Médicos de outras áreas que não a psiquiatria ou a neurologia têm receitado zolpidem de forma indiscriminada, às vezes por tempo indeterminado. Muitos desses profissionais carecem de conhecimento a respeito do uso correto de hipnóticos (indicação, posologia, tempo indicado de tratamento, etc.)  e seus efeitos colaterais, induzindo os pacientes ao uso abusivo.

 

Riscos do uso do zolpidem

Segundo afirmou o dr.  Fernando Gomes, neurocirurgião, neurocientista e professor livre-docente da Faculdade de Medicina da Universidade de São Paulo (FMUSP), em entrevista à jornalista Beatriz Zolin para este Portal, o uso de medicamentos para dormir sem acompanhamento médico pode causar:

  • Piora da qualidade do sono;
  • Dificuldade de memorização;
  • Camuflagem de outros problemas: em muitos casos, quando a insônia é causada por um transtorno como depressão ou de ansiedade, o uso do zolpidem pode ocultar a origem do problema e atrasar o diagnóstico;
  • Dependência química e psicológica: depois de um tempo, a pessoa passa a precisar do estímulo neuroquímico para que o cérebro entre no ciclo do sono. Ela também faz disso um hábito, se desesperando se não tiver o remédio à disposição. É uma situação semelhante à adição do cigarro.

Veja também: Ansiedade noturna: por que algumas pessoas se sentem ansiosas na hora de dormir?

Se a automedicação deve ser sempre evitada, no caso dos medicamentos psiquiátricos os cuidados precisam ser redobrados.

Só use remédios que induzem o sono se você tiver recebido a prescrição médica e sempre respeite as seguintes orientações:

  • Siga as instruções (posologia, horário, tempo de uso etc.) passadas pelo médico, de preferência um psiquiatra, para usar o medicamento;
  • Ao tomar o comprimido, deite na cama imediatamente;
  • Utilize o medicamento apenas pelo tempo receitado pelo médico. Às vezes, o tratamento precisa ser um pouco mais prolongado, mas apenas o profissional especializado poderá orientá-lo. Converse com ele e tire suas dúvidas;
  • Procure o médico caso tenha efeitos colaterais;
  • A longo prazo, adote hábitos de higiene do sono, como ir dormir sempre no mesmo horário, criar um ambiente que induza o sono, desligar aparelhos eletrônicos próximo da hora de dormir, entre outros;
  • Avise o médico se você faz uso de outros medicamentos;
  • Jamais tome bebidas alcoólicas junto com o remédio.
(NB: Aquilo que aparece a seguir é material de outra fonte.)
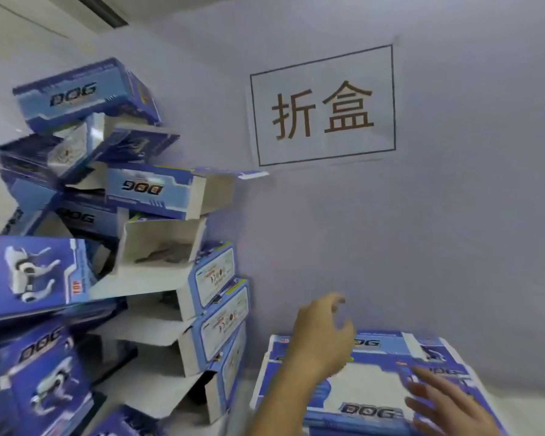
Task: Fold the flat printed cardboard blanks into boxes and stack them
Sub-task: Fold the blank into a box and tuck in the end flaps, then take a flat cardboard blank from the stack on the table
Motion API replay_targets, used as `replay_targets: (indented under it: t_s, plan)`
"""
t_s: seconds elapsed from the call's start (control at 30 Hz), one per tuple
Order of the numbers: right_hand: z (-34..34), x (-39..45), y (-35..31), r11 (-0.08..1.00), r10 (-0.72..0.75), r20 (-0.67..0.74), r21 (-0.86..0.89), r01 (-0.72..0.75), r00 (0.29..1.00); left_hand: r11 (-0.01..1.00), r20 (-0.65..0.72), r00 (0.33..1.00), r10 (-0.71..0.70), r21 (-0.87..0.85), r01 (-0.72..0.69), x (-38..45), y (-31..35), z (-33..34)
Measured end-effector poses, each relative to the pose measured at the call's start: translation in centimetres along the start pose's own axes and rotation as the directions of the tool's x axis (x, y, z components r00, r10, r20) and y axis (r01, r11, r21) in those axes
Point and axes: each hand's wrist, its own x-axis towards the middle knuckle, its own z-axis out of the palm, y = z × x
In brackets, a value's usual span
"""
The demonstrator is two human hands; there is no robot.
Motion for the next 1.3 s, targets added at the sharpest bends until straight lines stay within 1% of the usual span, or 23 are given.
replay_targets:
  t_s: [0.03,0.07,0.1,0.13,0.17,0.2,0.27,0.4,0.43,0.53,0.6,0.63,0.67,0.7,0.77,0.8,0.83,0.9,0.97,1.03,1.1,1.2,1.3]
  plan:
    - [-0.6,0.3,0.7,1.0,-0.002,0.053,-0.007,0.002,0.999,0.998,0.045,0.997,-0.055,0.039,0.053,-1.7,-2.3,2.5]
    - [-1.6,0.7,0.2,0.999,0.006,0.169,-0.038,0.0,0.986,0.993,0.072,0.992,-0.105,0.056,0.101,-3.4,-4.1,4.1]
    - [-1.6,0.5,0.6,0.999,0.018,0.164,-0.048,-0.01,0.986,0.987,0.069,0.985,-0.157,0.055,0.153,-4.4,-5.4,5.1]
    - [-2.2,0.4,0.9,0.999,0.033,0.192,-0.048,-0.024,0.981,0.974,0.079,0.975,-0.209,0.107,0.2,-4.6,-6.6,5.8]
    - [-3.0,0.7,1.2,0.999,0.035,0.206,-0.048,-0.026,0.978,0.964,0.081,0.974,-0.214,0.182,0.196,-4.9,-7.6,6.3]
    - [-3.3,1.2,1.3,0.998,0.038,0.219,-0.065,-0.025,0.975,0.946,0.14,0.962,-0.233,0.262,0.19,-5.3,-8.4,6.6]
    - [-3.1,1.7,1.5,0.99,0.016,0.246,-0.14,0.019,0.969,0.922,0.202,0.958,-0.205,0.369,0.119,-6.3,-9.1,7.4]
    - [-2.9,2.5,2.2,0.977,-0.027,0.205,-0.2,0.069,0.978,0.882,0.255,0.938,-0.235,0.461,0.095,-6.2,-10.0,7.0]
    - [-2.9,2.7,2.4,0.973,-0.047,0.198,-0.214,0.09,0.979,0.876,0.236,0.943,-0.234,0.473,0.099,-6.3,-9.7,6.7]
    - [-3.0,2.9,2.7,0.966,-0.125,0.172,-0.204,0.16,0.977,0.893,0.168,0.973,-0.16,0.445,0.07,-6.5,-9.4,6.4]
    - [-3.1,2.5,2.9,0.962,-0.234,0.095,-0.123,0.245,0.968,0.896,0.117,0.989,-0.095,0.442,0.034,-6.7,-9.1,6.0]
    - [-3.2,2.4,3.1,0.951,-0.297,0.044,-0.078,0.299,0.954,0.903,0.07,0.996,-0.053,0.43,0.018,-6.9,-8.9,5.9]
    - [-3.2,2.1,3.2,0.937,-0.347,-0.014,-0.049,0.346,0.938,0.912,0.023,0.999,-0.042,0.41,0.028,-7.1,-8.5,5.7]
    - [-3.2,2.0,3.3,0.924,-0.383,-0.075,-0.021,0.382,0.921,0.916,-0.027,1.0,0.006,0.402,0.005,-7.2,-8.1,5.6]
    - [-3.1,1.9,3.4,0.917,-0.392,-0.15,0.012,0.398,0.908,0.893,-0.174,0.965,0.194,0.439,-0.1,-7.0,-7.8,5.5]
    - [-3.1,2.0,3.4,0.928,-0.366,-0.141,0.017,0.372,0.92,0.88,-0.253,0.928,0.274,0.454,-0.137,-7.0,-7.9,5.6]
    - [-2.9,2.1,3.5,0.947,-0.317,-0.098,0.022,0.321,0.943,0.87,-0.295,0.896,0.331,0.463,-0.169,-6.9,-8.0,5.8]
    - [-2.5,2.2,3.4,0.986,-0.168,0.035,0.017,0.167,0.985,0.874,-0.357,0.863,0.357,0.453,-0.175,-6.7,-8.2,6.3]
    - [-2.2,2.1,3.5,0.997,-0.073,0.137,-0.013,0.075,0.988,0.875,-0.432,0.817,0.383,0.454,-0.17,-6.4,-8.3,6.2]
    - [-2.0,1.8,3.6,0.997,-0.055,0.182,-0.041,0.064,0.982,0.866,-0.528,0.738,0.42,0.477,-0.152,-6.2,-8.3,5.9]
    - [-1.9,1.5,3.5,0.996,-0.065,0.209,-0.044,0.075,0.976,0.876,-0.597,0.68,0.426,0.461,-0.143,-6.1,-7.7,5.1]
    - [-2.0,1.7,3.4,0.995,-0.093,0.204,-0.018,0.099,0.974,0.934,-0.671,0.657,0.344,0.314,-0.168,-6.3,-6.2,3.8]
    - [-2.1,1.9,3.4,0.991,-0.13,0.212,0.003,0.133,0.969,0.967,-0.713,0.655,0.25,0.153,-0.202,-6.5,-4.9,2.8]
Cada vez mais a ciência vem entendendo a importância do sono para a saúde em geral. Um sono de má qualidade pode provocar mau humor, cansaço, dificuldade de concentração, maior propensão a erros e, a longo prazo, até aumentar o risco de uma série de doenças, como hipertensão. Além disso, dormir mal também pode causar impactos negativos à memória.
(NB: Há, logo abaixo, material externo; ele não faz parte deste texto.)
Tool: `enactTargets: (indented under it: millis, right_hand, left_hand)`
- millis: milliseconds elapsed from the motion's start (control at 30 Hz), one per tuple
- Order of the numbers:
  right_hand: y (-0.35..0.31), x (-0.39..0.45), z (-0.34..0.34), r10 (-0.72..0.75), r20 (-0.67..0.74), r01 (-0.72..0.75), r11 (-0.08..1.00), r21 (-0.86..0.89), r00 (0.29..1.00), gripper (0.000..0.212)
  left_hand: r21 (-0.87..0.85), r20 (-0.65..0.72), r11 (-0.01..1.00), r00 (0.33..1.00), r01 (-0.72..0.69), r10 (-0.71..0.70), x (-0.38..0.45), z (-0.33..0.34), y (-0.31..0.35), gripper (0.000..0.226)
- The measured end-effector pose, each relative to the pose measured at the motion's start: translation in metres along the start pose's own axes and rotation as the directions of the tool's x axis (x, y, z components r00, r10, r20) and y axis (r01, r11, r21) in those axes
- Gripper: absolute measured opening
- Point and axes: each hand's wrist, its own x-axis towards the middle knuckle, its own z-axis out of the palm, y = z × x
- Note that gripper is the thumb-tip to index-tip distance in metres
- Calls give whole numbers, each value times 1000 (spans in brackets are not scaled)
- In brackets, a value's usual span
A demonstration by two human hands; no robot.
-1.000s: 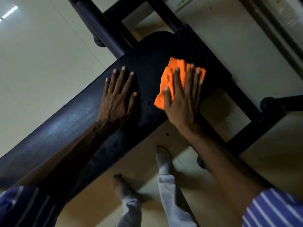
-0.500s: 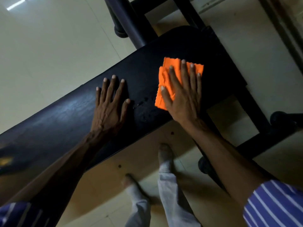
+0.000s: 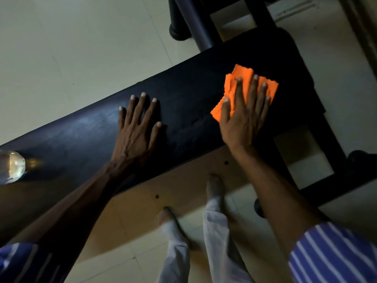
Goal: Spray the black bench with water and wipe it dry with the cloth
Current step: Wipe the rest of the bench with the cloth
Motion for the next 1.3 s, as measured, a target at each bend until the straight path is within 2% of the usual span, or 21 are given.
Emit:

Medicamentos podem ser úteis para algumas pessoas que sofrem de insônia, mas nunca devem ser usados por conta própria ou por tempo indeterminado.

Especialistas afirmam que é necessário aumentar o controle sobre a venda do zolpidem e a conscientização acerca dos riscos do seu uso por tempo prolongado.

De fato, os números de venda nos mostram que tanto médicos quanto pacientes precisam de orientação.